Organism-Environment Topological Interfaces Drive the Origination of Organismal Form

The origin of organismal forms is one of the most enduring unresolved challenges in evolutionary biology. While Darwinian theory and the Modern Synthesis explain adaptive evolution, they do not adequately account for the initial generation of core morphological architectures and rapid diversification events such as the Cambrian explosion. Here we establish that topological interfaces between organisms and their environment are the primary drivers of form origination. Starting from a spherical interface, topological transformations into closed disk or closed cylinder interfaces, governed by resource transport constraints and topological selection, determine the foundational forms of an organism, including shape, size, and complexity.
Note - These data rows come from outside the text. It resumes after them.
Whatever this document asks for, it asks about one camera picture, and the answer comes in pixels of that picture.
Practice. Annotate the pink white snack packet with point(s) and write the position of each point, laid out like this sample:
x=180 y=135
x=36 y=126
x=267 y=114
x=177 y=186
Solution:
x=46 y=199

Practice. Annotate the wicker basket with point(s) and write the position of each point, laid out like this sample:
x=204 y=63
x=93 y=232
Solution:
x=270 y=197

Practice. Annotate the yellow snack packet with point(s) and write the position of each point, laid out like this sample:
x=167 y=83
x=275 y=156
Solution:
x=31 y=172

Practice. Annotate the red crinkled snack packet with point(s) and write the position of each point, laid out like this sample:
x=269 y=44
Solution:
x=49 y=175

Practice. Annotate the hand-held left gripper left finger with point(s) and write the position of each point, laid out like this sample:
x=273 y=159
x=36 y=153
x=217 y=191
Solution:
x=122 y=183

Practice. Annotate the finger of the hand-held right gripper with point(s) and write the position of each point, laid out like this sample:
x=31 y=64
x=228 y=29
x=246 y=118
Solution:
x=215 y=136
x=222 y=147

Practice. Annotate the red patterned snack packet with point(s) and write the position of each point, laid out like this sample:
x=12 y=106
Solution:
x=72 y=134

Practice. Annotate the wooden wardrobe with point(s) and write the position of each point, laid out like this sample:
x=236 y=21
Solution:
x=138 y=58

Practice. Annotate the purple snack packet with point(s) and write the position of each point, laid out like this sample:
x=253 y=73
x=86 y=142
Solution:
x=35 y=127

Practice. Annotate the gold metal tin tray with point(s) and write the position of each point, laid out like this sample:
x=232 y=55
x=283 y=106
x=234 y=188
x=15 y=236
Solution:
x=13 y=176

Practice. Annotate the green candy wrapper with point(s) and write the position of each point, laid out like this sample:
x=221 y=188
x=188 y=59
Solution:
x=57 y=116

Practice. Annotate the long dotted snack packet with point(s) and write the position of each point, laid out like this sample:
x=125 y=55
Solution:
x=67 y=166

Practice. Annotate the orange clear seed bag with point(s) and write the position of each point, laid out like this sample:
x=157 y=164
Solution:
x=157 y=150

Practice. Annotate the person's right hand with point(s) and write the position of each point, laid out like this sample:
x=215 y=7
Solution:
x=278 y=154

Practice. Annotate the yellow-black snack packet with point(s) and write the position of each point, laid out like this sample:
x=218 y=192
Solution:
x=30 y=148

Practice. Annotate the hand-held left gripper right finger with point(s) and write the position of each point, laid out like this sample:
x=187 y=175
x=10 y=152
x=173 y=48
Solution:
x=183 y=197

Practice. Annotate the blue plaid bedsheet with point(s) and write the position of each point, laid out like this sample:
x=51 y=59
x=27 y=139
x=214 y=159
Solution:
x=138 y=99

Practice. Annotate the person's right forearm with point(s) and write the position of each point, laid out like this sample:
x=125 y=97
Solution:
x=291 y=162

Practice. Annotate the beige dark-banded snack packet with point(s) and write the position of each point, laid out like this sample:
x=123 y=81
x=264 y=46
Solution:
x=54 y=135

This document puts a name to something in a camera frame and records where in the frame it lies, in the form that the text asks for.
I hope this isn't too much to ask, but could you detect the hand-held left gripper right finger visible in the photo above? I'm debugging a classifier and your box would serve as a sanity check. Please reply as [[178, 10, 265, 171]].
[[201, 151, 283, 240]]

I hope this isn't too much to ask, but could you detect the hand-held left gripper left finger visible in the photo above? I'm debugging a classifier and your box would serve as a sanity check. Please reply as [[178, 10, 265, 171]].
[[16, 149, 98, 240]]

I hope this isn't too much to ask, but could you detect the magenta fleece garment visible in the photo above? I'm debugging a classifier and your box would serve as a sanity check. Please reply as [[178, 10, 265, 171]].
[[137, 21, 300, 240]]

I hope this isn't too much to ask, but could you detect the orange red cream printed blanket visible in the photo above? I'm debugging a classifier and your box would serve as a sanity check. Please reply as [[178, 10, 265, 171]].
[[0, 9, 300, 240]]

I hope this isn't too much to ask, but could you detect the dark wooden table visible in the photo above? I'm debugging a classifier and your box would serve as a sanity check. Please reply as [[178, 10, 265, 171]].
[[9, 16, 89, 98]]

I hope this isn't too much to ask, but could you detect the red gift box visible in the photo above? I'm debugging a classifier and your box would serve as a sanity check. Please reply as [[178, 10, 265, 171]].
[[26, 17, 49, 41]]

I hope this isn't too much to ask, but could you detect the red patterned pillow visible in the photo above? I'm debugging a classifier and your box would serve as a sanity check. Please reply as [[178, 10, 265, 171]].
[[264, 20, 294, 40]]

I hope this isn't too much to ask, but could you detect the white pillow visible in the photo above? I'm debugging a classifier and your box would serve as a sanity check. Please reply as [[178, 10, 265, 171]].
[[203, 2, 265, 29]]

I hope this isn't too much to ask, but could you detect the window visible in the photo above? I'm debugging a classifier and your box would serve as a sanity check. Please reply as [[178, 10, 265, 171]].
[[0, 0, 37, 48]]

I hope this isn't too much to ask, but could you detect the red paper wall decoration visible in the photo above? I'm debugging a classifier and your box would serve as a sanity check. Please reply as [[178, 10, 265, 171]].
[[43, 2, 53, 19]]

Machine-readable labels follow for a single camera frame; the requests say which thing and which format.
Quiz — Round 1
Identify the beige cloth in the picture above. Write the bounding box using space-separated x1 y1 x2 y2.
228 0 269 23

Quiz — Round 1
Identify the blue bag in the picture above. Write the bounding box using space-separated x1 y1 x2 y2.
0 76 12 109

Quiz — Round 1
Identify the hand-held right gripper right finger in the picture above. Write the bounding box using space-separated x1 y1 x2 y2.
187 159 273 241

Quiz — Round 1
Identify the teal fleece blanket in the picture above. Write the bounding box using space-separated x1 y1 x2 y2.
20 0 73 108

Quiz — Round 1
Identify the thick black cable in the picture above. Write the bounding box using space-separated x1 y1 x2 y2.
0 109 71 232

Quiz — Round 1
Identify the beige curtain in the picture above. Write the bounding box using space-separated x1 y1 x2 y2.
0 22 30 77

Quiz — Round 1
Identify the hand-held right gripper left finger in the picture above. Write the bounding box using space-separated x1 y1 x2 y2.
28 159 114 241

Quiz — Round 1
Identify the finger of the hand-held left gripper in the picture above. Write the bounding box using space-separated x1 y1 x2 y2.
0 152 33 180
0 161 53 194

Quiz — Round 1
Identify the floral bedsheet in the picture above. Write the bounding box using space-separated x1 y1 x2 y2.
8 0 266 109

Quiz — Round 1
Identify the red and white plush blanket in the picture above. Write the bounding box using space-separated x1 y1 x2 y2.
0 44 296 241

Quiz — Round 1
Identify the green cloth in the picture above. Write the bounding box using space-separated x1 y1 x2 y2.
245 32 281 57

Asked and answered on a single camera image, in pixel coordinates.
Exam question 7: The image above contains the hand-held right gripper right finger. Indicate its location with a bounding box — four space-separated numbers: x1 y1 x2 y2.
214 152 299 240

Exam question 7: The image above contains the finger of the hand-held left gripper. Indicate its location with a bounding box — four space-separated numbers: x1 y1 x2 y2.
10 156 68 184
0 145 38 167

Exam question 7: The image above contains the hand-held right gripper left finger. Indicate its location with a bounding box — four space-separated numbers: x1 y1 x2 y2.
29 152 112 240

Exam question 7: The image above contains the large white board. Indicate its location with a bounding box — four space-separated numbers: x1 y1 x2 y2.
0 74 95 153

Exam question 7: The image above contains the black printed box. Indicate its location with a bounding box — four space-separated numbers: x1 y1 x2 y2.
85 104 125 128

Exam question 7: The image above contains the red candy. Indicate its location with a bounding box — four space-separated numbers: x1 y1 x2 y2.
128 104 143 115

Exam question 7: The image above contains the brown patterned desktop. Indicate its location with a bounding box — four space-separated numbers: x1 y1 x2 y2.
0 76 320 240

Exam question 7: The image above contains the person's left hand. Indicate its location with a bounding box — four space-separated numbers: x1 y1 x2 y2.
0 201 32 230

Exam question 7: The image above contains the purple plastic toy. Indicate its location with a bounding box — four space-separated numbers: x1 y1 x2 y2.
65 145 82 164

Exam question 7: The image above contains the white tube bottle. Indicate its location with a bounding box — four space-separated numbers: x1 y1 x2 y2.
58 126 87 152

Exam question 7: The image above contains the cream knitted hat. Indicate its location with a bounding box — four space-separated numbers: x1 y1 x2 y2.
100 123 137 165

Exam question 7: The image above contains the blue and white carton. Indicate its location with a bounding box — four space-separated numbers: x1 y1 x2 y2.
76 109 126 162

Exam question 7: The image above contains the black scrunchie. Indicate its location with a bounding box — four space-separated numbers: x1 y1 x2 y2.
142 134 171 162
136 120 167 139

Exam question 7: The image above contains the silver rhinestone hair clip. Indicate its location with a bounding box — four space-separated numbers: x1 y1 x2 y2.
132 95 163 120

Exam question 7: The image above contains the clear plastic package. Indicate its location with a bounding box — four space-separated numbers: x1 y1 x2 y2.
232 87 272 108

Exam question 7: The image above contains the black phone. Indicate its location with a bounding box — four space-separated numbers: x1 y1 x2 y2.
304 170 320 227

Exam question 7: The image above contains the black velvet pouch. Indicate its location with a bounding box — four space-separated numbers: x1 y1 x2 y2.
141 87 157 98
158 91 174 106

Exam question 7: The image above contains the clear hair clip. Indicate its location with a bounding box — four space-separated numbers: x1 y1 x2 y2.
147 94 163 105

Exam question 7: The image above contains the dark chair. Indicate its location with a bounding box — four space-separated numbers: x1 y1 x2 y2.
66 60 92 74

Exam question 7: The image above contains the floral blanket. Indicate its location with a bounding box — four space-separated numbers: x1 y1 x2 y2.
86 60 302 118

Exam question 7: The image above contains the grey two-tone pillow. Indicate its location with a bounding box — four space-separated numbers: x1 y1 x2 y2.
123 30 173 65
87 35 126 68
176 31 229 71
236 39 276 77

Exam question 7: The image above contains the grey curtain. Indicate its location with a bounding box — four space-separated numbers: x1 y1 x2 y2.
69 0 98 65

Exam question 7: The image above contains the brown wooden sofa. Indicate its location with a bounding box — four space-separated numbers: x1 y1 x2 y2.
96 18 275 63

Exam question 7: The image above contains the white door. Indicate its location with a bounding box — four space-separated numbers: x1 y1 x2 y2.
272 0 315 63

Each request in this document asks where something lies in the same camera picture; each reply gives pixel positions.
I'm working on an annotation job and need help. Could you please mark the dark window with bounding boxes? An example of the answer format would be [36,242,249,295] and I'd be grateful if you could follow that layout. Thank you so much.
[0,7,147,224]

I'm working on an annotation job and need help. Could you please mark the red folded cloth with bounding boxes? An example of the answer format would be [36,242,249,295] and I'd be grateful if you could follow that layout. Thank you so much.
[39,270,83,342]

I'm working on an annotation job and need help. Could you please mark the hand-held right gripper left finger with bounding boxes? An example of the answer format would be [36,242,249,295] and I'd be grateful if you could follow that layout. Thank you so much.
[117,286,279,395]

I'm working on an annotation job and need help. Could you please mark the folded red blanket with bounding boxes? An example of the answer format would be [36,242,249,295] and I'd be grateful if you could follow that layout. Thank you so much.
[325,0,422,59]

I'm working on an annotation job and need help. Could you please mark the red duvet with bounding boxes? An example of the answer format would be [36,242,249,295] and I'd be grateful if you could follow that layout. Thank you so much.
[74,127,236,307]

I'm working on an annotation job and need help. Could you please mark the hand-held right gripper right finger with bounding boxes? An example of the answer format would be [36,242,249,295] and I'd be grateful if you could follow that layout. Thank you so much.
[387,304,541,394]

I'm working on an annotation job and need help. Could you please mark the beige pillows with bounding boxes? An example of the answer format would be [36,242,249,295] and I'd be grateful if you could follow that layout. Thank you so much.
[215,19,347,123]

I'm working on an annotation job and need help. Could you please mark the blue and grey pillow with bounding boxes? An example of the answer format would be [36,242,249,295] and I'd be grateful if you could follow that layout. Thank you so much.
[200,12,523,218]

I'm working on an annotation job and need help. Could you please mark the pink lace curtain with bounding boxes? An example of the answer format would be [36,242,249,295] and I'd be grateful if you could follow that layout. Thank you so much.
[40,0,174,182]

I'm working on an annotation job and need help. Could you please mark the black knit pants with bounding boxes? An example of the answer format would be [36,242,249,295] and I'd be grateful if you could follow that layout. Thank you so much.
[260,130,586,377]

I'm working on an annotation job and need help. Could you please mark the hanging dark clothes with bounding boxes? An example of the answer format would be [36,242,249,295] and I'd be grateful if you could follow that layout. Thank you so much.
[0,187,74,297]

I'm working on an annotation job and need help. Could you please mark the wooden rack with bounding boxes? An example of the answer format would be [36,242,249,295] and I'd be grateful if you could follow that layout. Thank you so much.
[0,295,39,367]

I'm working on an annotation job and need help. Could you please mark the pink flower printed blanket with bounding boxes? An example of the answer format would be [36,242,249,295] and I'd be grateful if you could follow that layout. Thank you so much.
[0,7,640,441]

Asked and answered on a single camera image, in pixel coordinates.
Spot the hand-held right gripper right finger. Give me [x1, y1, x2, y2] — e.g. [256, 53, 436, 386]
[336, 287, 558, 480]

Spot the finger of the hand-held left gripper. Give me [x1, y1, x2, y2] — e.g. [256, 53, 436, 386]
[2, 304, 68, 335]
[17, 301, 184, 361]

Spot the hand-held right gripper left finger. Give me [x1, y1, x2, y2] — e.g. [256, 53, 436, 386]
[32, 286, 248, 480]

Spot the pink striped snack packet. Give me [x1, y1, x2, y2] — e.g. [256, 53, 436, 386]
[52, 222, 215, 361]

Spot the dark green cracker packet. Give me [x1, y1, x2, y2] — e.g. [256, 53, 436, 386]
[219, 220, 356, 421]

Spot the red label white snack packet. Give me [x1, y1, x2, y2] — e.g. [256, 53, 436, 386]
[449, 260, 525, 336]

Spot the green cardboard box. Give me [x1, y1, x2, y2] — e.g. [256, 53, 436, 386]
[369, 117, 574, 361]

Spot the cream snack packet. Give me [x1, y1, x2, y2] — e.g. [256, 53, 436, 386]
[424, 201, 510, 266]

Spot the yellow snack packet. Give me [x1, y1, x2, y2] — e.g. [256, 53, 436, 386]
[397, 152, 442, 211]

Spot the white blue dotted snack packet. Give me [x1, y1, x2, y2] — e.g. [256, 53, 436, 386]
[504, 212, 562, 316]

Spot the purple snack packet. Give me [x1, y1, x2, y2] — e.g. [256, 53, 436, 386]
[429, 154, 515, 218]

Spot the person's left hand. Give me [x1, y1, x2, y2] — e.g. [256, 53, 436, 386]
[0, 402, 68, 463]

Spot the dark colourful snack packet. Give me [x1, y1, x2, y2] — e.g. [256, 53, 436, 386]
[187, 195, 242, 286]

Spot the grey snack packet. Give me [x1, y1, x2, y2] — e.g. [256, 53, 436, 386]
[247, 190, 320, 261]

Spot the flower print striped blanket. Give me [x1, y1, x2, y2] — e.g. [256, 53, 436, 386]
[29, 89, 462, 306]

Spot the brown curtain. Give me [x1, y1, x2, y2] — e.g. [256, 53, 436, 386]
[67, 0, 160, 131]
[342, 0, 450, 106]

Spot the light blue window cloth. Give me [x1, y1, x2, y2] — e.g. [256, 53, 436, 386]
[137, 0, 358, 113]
This is supported by our simulations of homeostatic regulation under environmental stoichiometric fluctuations and geometrically allowed morphospace. Furthermore, closed cylinder interfaces generate a directional stoichiometric gradient, which provides a driving force for motion relative to the environment. Validated by empirical data cross kingdom and phylum, our theory yields qualitative and quantitative predictions for key morphological traits, including the species abundance distributions, origination of motility, body size scaling, and explosive diversification, which overcomes long-standing limitations of classical frameworks. This topological paradigm thus provides a unifying mechanism for the origin of biological form.